**Task item:**
The listing below is to be transcribed exactly.

***** Supplied material

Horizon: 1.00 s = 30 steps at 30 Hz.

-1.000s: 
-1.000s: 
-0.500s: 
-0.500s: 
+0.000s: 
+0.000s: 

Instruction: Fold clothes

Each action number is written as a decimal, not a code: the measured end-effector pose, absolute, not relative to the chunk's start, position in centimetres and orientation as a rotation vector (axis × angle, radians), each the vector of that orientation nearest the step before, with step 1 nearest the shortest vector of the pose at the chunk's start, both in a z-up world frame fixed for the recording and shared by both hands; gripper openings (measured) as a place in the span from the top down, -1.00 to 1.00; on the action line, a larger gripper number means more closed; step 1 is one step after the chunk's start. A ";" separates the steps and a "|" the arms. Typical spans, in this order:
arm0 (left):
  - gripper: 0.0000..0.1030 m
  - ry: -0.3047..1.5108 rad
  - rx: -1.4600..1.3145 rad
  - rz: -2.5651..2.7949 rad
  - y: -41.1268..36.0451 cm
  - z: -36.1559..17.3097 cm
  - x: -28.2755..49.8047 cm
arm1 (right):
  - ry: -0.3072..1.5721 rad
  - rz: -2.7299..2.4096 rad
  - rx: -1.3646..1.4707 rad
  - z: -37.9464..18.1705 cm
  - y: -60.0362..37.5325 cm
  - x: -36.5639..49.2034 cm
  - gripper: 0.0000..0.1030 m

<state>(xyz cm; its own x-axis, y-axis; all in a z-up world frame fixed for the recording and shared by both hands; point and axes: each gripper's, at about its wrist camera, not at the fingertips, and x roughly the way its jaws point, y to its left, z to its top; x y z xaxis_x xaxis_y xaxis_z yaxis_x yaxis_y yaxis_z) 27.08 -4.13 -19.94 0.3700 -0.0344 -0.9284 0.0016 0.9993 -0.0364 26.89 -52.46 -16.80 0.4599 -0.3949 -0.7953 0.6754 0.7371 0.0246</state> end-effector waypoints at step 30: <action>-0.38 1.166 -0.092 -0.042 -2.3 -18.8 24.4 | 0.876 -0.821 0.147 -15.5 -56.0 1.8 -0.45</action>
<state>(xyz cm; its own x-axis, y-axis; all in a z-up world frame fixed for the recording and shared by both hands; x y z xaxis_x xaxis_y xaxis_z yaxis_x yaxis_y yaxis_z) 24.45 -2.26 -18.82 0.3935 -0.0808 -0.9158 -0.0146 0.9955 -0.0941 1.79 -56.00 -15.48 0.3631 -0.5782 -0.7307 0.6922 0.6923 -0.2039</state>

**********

**Your response:**
Horizon: 1.00 s = 30 steps at 30 Hz.

-1.000s: 
-1.000s: 
-0.500s: 
-0.500s: 
+0.000s: 
+0.000s: 

Instruction: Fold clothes

Each action number is written as a decimal, not a code: the measured end-effector pose, absolute, not relative to the chunk's start, position in centimetres and orientation as a rotation vector (axis × angle, radians), each the vector of that orientation nearest the step before, with step 1 nearest the shortest vector of the pose at the chunk's start, both in a z-up world frame fixed for the recording and shared by both hands; gripper openings (measured) as a place in the span from the top down, -1.00 to 1.00; on the action line, a larger gripper number means more closed; step 1 is one step after the chunk's start. A ";" separates the steps and a "|" the arms. Typical spans, in this order:
arm0 (left):
  - gripper: 0.0000..0.1030 m
  - ry: -0.3047..1.5108 rad
  - rx: -1.4600..1.3145 rad
  - rz: -2.5651..2.7949 rad
  - y: -41.1268..36.0451 cm
  - z: -36.1559..17.3097 cm
  - x: -28.2755..49.8047 cm
arm1 (right):
  - ry: -0.3072..1.5721 rad
  - rz: -2.7299..2.4096 rad
  - rx: -1.3646..1.4707 rad
  - z: -37.9464..18.1705 cm
  - y: -60.0362..37.5325 cm
  - x: -36.5639..49.2034 cm
  - gripper: 0.0000..0.1030 m

<state>(xyz cm; its own x-axis, y-axis; all in a z-up world frame fixed for the recording and shared by both hands; point and axes: each gripper's, at about its wrist camera, not at the fingertips, and x roughly the way its jaws point, y to its left, z to its top; x y z xaxis_x xaxis_y xaxis_z yaxis_x yaxis_y yaxis_z) 27.08 -4.13 -19.94 0.3700 -0.0344 -0.9284 0.0016 0.9993 -0.0364 26.89 -52.46 -16.80 0.4599 -0.3949 -0.7953 0.6754 0.7371 0.0246</state> end-effector waypoints at step 30: <action>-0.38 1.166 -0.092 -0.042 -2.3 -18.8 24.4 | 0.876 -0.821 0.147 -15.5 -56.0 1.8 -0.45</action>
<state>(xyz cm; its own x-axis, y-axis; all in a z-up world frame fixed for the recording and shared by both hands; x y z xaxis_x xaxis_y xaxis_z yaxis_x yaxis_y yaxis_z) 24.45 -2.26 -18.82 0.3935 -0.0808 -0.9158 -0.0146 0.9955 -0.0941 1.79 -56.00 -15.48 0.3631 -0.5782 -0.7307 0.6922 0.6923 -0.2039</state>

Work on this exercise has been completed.